From the entries below, copy each line in which the word "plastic" occurs.
Top of Material shown
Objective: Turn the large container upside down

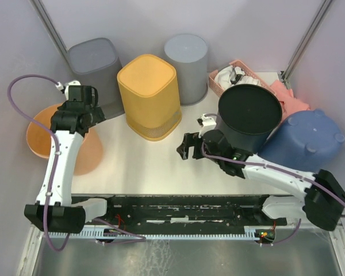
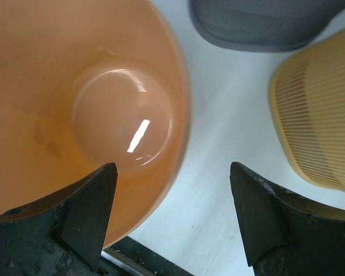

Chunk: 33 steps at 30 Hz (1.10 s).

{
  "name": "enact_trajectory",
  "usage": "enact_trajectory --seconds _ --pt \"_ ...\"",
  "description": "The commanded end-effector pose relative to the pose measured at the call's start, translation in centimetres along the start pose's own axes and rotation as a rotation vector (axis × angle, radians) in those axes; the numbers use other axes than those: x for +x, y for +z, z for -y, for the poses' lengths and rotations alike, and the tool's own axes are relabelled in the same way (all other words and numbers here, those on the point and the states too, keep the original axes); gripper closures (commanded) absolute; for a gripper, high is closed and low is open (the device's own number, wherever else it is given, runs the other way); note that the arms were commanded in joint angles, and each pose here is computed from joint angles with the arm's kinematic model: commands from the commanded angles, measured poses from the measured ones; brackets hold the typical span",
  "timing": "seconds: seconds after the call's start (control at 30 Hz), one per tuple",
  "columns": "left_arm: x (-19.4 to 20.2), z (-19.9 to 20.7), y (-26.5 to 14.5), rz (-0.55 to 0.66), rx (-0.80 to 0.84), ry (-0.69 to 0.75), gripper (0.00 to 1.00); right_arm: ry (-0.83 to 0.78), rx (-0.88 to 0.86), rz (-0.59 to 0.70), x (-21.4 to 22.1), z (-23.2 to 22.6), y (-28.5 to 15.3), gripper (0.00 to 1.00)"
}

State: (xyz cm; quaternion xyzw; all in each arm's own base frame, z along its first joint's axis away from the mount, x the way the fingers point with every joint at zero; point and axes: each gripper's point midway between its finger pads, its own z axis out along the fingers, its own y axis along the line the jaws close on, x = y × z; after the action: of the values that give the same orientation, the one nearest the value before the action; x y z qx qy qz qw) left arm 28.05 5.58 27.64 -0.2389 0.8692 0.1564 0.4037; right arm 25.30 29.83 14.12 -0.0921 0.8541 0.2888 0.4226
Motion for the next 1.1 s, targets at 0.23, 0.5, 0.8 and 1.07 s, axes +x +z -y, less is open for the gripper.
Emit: enact_trajectory --seconds 0.23,0.5,0.8,1.07 --pt "3.6 6.0 2.8 -0.151 0.373 0.007 0.63 -0.087 0.147 0.254 -8.5 2.0 -9.0 0.01" --pt "3.5 8.4 -1.6 -0.165 0.594 -0.045 0.97 -0.128 0.208 0.355 -12.1 2.5 -12.7 0.01" --pt "6.6 12.0 -11.8 -0.312 1.032 -0.133 0.97 -0.162 0.276 0.408 -14.0 3.6 -14.8 0.01" --pt "8.8 14.6 -16.6 -0.487 1.385 -0.231 0.97 -0.099 0.221 0.363 -15.1 1.9 -15.8 0.01"
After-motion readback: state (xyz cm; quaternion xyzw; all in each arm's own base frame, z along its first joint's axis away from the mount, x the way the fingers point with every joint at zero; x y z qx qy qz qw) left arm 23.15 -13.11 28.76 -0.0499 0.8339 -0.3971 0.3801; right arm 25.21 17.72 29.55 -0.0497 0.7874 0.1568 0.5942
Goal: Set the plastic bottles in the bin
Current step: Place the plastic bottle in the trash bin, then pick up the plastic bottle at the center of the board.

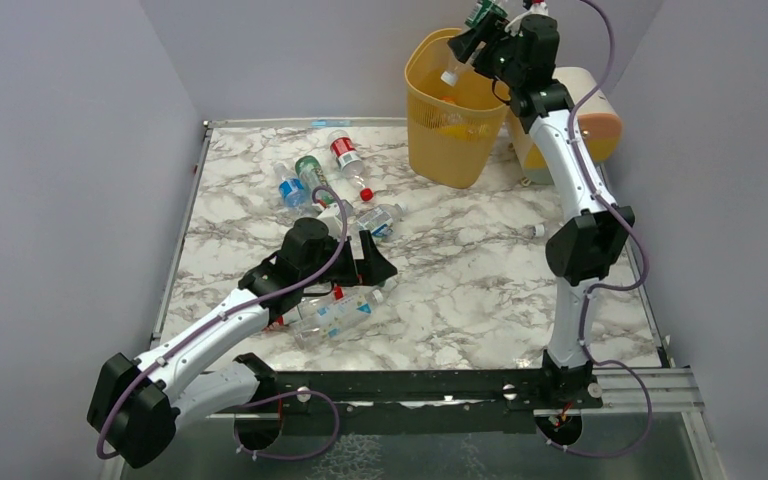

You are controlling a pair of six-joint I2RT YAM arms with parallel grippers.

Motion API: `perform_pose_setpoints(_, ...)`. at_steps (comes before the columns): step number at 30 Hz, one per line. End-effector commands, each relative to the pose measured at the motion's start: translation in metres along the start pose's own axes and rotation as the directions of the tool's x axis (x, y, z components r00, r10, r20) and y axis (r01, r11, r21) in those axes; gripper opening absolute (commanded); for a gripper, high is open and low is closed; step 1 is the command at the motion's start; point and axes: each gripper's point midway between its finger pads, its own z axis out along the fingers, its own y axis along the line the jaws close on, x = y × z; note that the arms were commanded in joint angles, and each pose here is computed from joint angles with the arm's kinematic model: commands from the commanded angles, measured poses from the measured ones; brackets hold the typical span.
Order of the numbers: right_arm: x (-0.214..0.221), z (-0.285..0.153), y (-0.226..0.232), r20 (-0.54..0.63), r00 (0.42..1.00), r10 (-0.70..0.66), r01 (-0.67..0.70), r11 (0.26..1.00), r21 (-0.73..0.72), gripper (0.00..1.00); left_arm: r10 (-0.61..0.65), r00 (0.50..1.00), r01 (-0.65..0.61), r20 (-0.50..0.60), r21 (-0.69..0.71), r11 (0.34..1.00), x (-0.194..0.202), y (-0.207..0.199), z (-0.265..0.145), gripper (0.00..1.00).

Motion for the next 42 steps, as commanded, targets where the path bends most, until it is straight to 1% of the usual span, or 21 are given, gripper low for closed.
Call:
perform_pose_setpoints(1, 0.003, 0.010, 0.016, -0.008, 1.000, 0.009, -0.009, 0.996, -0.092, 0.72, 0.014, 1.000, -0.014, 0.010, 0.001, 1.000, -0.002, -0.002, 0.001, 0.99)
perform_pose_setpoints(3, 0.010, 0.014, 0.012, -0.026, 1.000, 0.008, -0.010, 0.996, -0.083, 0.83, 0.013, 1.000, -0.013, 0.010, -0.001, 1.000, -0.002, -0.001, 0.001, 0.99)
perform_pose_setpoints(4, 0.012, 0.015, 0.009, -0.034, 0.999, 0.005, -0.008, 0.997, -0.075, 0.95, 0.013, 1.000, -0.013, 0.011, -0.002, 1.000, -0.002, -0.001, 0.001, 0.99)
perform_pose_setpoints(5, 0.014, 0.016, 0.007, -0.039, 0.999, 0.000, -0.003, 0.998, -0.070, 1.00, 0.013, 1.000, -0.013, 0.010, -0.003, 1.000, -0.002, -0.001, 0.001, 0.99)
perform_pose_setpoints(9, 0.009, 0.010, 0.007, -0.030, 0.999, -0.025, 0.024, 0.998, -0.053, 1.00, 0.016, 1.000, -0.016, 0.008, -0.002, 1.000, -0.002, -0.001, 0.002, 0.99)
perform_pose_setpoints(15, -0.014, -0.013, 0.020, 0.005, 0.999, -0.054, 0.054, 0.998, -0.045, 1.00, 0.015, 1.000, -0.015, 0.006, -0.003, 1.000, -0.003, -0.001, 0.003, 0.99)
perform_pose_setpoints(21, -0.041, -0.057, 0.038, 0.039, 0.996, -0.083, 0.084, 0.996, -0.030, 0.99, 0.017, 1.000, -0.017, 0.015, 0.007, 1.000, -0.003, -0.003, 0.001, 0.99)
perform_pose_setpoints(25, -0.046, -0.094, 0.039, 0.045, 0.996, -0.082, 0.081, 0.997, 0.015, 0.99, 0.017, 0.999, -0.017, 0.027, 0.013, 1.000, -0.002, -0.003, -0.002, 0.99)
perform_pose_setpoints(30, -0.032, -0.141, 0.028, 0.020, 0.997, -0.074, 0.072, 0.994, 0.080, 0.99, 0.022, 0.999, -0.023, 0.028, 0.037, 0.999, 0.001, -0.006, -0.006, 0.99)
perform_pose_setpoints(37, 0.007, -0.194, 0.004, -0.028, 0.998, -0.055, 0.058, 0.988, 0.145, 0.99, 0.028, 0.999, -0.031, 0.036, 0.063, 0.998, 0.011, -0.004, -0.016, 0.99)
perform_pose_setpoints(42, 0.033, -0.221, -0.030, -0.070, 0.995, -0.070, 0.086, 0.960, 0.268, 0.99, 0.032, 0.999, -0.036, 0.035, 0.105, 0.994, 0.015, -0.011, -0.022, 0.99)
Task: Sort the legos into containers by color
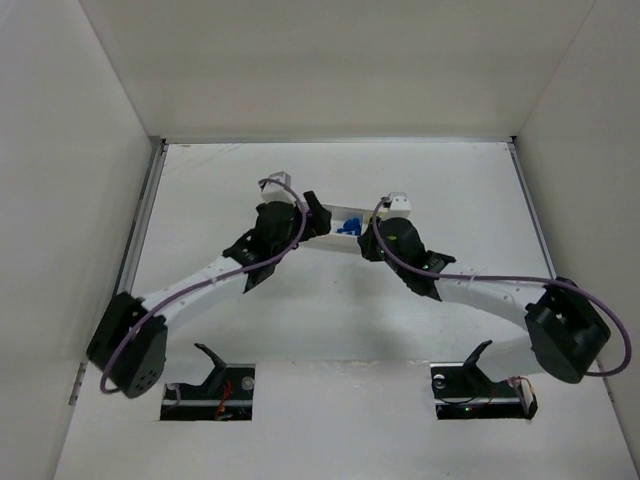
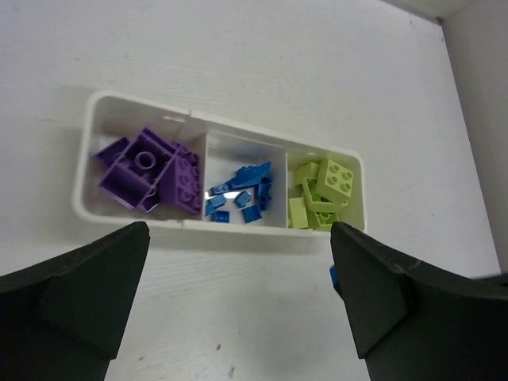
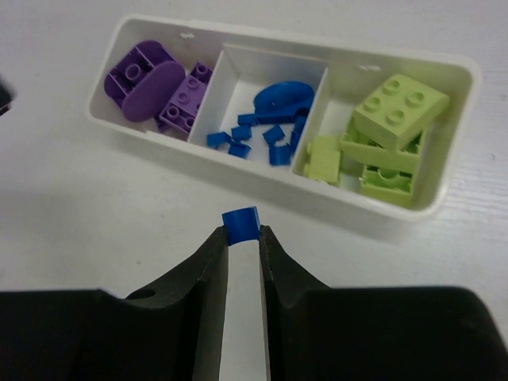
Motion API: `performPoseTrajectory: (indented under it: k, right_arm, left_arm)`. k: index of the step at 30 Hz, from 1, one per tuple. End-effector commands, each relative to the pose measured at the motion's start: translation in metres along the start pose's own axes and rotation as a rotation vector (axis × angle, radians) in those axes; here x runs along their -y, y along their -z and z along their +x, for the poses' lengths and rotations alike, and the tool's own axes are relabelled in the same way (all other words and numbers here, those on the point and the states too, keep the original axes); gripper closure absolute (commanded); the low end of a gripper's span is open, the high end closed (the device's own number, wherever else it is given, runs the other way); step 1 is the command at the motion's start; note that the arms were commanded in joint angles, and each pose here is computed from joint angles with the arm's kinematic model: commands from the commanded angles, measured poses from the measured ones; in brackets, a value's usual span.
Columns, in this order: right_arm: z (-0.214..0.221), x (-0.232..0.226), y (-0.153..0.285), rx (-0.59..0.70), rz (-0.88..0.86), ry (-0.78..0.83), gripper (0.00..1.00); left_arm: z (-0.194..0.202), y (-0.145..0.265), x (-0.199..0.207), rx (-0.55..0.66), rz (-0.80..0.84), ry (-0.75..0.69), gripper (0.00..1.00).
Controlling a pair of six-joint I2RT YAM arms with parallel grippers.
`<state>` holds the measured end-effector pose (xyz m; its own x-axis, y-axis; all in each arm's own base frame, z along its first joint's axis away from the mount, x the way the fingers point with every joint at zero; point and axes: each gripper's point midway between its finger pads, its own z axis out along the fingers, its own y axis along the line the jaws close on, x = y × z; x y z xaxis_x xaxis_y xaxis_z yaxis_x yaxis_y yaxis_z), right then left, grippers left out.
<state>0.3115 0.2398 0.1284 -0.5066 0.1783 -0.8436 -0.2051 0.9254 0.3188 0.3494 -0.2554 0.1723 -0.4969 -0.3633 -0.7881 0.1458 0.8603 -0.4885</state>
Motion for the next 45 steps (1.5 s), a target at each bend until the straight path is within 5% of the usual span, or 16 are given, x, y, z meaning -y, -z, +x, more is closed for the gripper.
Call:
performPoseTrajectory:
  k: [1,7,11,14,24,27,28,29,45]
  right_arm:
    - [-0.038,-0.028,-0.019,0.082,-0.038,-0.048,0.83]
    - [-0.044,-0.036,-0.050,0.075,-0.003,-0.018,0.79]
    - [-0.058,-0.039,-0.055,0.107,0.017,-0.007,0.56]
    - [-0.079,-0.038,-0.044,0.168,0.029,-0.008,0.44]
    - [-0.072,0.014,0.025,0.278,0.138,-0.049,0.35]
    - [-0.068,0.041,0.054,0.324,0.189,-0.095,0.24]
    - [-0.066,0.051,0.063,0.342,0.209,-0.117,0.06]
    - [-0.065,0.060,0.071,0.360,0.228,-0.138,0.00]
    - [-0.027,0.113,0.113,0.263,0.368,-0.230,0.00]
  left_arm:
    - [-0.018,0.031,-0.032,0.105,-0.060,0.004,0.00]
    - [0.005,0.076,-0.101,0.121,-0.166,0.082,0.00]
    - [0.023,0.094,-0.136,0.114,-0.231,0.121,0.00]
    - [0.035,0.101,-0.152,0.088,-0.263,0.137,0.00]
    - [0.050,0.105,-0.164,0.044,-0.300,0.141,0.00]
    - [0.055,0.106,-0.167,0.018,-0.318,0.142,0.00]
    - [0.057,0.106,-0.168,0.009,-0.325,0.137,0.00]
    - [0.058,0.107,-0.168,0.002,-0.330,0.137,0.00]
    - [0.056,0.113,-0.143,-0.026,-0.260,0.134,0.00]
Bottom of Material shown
### [Result]
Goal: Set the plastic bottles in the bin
Current step: Place the plastic bottle in the trash bin, then pick up the plastic bottle at the center of the board.

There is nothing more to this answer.